In 2012, the centenary of the Titanic’s maiden voyage from the shipyards of Belfast, a major new attraction will be opening called Titanic Belfast. This is a dramatic building which will offer a ride through the ship’s construction, relieve the drama of her sinking and visit the wreck on the ocean floor. It is at the heart of a number of other Titanic experiences and I look forward to seeing them on my next visit. (www.titanicbelfast.com)
We then got on the motorway and drove about an hour and a half to the county of Antrim on the northern coast (Atlantic Ocean) to see the country’s greatest natural attraction, the Giant’s Causeway. This World Heritage Site is a mass of some 40,000 regular-shaped basalt columns packed tightly together at the water’s edge. They were created some 65 million years ago by volcanic eruptions. They create “stepping stones” and other rock formations that can be explored on foot (www.nationaltrust.org.uk/giantscauseway.)
The site is operated by the National Trust which operates a bus between the visitor center and the site for those who don’t want to walk (2£).

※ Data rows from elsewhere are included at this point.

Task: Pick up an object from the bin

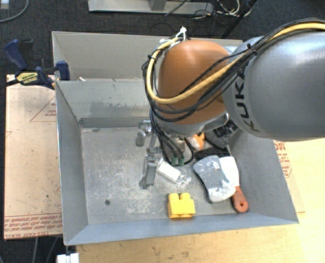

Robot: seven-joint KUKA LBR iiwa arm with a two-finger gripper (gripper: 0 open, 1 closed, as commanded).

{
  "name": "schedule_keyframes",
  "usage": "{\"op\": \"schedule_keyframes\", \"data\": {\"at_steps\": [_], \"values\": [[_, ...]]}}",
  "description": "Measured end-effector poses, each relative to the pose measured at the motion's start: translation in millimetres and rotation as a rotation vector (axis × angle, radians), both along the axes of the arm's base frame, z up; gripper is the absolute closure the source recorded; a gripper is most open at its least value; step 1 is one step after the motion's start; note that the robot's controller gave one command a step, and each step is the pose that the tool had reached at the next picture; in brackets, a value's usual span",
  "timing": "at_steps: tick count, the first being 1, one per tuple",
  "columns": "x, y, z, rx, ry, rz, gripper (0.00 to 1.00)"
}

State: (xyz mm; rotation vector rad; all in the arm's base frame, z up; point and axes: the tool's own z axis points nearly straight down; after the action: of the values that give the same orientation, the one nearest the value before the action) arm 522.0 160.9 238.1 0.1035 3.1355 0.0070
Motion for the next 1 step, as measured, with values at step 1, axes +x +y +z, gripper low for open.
{"op": "schedule_keyframes", "data": {"at_steps": [1], "values": [[3.3, 27.2, 59.7, 0.000, -0.001, 0.046, 0.00]]}}
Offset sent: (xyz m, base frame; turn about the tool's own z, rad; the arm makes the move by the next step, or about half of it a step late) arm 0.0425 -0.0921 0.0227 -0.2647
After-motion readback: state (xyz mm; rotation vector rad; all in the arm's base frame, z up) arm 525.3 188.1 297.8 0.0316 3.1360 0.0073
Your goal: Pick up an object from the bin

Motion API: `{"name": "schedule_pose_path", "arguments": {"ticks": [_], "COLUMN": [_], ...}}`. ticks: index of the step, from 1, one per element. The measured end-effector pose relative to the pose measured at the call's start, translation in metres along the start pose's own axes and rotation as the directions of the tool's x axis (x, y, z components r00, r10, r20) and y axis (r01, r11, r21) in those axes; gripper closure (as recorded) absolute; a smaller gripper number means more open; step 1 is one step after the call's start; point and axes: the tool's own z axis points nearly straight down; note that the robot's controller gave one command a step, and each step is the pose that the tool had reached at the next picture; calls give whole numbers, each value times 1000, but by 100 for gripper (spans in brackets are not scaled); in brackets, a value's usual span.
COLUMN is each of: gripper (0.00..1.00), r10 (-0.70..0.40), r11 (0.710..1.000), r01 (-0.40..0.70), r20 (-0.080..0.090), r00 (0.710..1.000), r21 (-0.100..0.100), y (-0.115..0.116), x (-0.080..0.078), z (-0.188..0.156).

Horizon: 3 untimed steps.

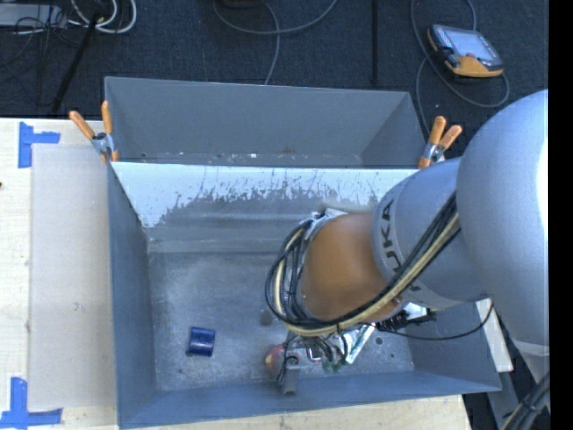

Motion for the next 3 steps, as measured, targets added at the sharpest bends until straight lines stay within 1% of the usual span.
{"name": "schedule_pose_path", "arguments": {"ticks": [1,2,3], "gripper": [100,100,100], "r10": [2,-112,186], "r11": [1000,994,983], "r01": [-2,112,-186], "r20": [-4,-9,-13], "r00": [1000,994,982], "r21": [-1,-2,2], "y": [0,-9,-33], "x": [1,-12,-1], "z": [1,-124,-200]}}
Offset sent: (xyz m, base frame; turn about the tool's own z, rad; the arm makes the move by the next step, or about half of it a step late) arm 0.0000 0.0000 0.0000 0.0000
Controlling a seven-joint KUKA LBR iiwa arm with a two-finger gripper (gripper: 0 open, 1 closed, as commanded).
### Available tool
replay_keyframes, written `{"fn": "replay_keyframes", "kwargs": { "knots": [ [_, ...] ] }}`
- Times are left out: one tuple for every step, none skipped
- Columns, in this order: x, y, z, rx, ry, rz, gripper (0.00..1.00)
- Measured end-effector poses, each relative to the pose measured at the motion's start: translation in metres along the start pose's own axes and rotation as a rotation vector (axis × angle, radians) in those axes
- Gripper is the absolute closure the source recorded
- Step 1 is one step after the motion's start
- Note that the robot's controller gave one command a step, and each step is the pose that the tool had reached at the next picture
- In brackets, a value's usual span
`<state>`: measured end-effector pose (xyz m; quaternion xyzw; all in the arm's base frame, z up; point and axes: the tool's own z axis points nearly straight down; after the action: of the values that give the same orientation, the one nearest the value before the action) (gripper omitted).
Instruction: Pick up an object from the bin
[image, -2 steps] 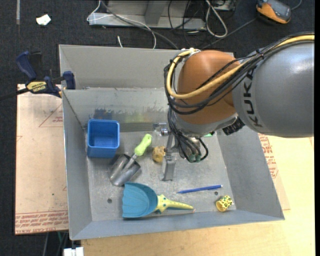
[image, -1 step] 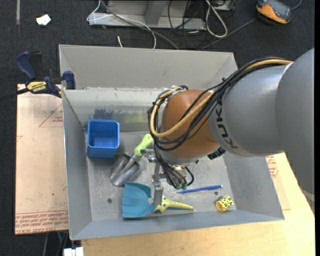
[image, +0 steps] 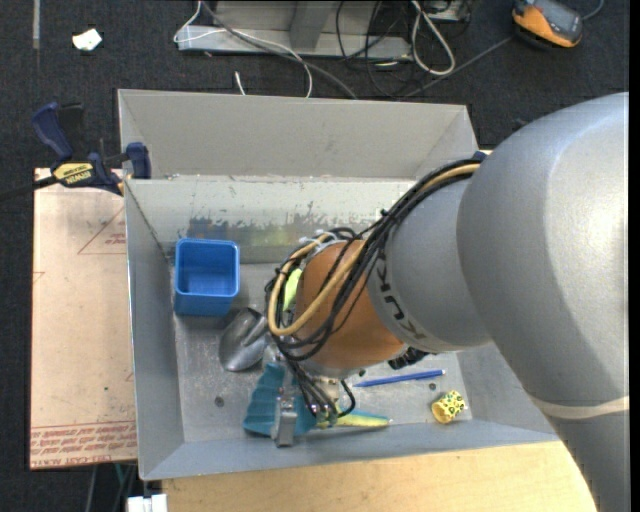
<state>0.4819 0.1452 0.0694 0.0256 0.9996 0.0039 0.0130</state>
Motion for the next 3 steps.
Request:
{"fn": "replay_keyframes", "kwargs": {
  "knots": [
    [-0.005,-0.013,-0.001,0.005,0.021,0.136,0.00],
    [-0.003,-0.003,-0.002,-0.001,0.003,0.013,0.00],
    [-0.005,-0.006,-0.005,-0.001,0.018,0.103,1.00]
  ]
}}
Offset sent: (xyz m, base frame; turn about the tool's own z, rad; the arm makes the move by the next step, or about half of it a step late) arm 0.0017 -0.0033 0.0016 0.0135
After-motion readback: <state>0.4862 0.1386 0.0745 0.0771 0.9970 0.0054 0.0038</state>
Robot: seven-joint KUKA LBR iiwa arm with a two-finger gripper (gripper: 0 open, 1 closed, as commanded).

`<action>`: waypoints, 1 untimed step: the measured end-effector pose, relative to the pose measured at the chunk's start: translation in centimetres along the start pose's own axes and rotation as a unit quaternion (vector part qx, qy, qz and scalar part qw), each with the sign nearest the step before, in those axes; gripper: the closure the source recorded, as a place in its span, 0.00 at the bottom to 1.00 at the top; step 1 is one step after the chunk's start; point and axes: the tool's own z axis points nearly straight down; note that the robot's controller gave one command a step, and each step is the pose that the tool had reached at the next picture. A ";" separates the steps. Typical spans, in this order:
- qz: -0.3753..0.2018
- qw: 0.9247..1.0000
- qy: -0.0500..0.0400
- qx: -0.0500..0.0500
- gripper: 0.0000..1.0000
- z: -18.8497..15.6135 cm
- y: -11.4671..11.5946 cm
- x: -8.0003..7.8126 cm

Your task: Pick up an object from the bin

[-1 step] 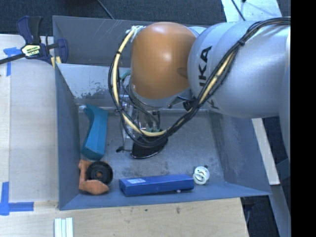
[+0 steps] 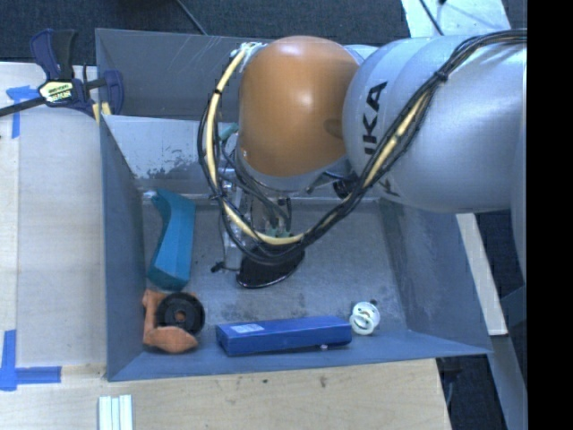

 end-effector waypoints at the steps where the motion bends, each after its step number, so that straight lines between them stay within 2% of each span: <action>1: -0.004 1.000 0.000 -0.001 0.00 2.0 -5.2 0.3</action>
Offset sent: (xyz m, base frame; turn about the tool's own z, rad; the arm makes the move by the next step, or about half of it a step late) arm 0.0147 -0.0581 -0.0739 0.0360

If you visit the Giant’s Causeway on your own, you might want to take advantage of the Park and Ride deal offered by the nearby Bushmills Distillery (which I wish we had been able to include in our visit). The cost is 1.75£ per adult or 5£ per family. As it costs 6£ to park at the Causeway, this is worthwhile.
The drive to and from the Causeway is quite beautiful – it is called the Causeway Coastal Route and extends 80 miles from Belfast to Londonderry. It has been ranked as one of the five most beautiful road trips in the world. Our bus took a shorter route but we were able to see lots of lovely farms and all the wonderful shades of green that Ireland offers. (www.causewaycoastandglens.com)

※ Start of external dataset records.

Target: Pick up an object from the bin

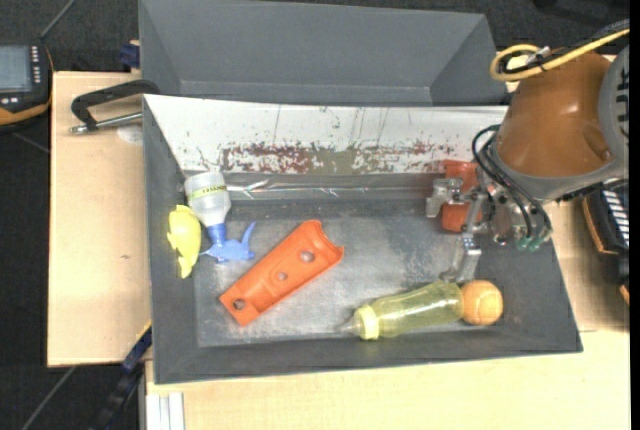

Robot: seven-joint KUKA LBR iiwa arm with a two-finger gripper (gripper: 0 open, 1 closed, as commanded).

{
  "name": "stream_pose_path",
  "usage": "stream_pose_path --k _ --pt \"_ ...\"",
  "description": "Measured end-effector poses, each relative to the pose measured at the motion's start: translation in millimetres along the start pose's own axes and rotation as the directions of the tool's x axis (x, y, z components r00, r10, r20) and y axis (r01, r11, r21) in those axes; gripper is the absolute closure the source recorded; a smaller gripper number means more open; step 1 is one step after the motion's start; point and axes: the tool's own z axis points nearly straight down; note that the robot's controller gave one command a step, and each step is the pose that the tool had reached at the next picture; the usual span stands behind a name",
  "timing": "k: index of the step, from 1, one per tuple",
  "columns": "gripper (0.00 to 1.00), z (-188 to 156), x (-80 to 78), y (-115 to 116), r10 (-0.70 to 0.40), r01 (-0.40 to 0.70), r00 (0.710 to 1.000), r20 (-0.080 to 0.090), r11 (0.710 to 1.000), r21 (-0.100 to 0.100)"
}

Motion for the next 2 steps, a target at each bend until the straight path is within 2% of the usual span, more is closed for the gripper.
stream_pose_path --k 1,2 --pt "0.0 -3 -0.3 0 -0.001 0.001 1.0 0.003 1.0 0.0" --pt "0.0 -45 -19.0 -6 0.124 -0.124 0.992 0.001 0.992 -0.001"
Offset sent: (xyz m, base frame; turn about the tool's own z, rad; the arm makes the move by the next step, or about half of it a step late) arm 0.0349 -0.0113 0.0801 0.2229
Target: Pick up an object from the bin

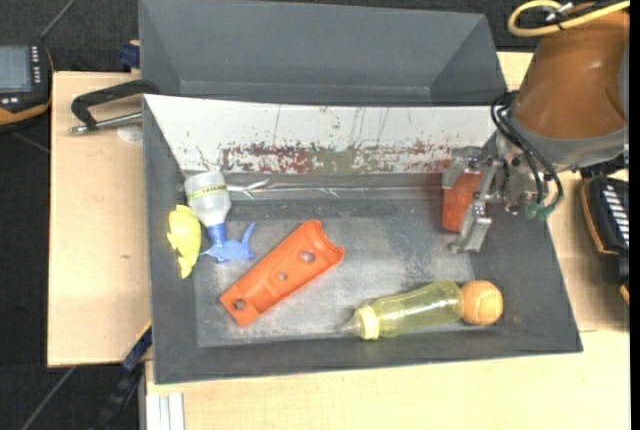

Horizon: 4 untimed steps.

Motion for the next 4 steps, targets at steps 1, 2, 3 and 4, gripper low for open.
stream_pose_path --k 1,2,3,4 --pt "0.0 25 8.7 45 -0.026 0.026 1.0 0.015 1.0 0.001" --pt "0.0 69 21.9 59 -0.3 0.3 0.954 0.003 0.954 -0.001" --pt "0.0 106 42.1 60 -0.049 0.049 0.999 0.016 0.999 -0.001" --pt "0.0 116 31.7 101 -0.083 0.083 0.996 0.018 0.997 -0.001"
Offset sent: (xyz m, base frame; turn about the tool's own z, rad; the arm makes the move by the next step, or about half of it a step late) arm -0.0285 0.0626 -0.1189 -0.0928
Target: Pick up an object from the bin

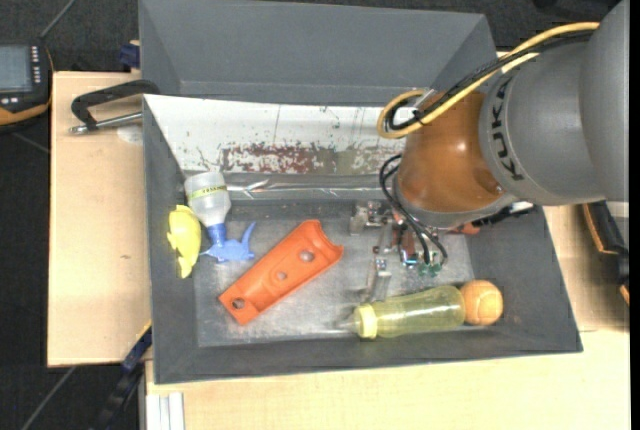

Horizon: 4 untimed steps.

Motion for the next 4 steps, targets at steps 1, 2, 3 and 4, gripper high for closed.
stream_pose_path --k 1,2,3,4 --pt "0.0 5 -23.1 10 -0.214 0.214 0.977 -0.001 0.977 -0.001" --pt "0.0 7 -40.4 40 -0.072 0.072 0.997 0.002 0.997 0.0" --pt "0.0 8 -46.4 63 -0.285 0.285 0.959 0.005 0.959 -0.001" --pt "0.0 9 -44.9 80 -0.322 0.322 0.947 0.007 0.947 -0.001"
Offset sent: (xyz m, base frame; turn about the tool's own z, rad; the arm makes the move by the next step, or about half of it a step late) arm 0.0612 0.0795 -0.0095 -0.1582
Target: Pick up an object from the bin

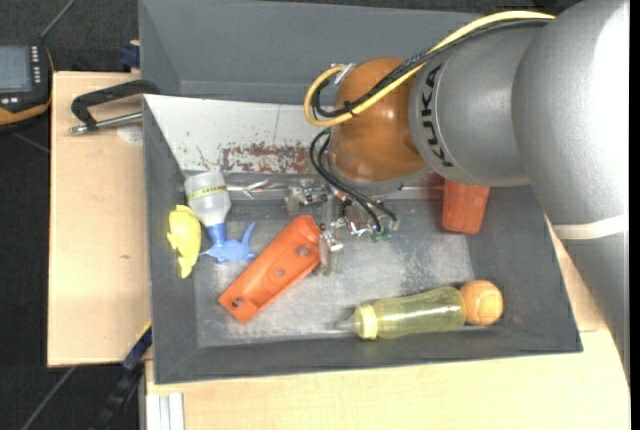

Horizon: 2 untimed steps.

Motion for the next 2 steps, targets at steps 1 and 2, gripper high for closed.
stream_pose_path --k 1,2 --pt "0.0 0 8.5 19 0.299 -0.299 0.954 -0.003 0.954 0.0" --pt "0.0 1 8.8 43 0.037 -0.037 0.999 -0.001 0.999 0.0"
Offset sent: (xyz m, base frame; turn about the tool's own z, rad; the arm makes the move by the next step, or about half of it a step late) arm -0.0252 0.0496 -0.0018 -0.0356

Of course, it rained off and on during the day…this IS Ireland, after all…but we did have sunshine for much of the time.
We stopped for lunch in the charming village of Ballycastle and our meal (on our own) was the “Pie of the day with mash and vegetables.” This turned out to be a delicious pot pie with chicken and English bacon with sides of mashed potatoes and mashed squash. All for under 5£ at the Central Bar at 12 Ann St. If you are looking for beer, wine or spirits the Cooperative grocery just off the main town circle has great prices…we did a little stocking up.
On our return we visited the rope bridge at Carrick-a-Rede (some of our group paid the fee to walk across it) and then back near Belfast we made a quick stop at Carrickfergus, a well-preserved 12th century Norman castle set in a lovely seaside town. (www.carrickfergus.org)
We were back at the ship at 4 p.m. and it was certainly a full day. We sailed out of the River Lagan and Belfast Lough at dusk and were able to see clearly the shipyards (shipbuilding is pretty much defunct here now) and the drydock where the Titanic was outfitted. This is a small city with lots of possibilities and well worth a future visit.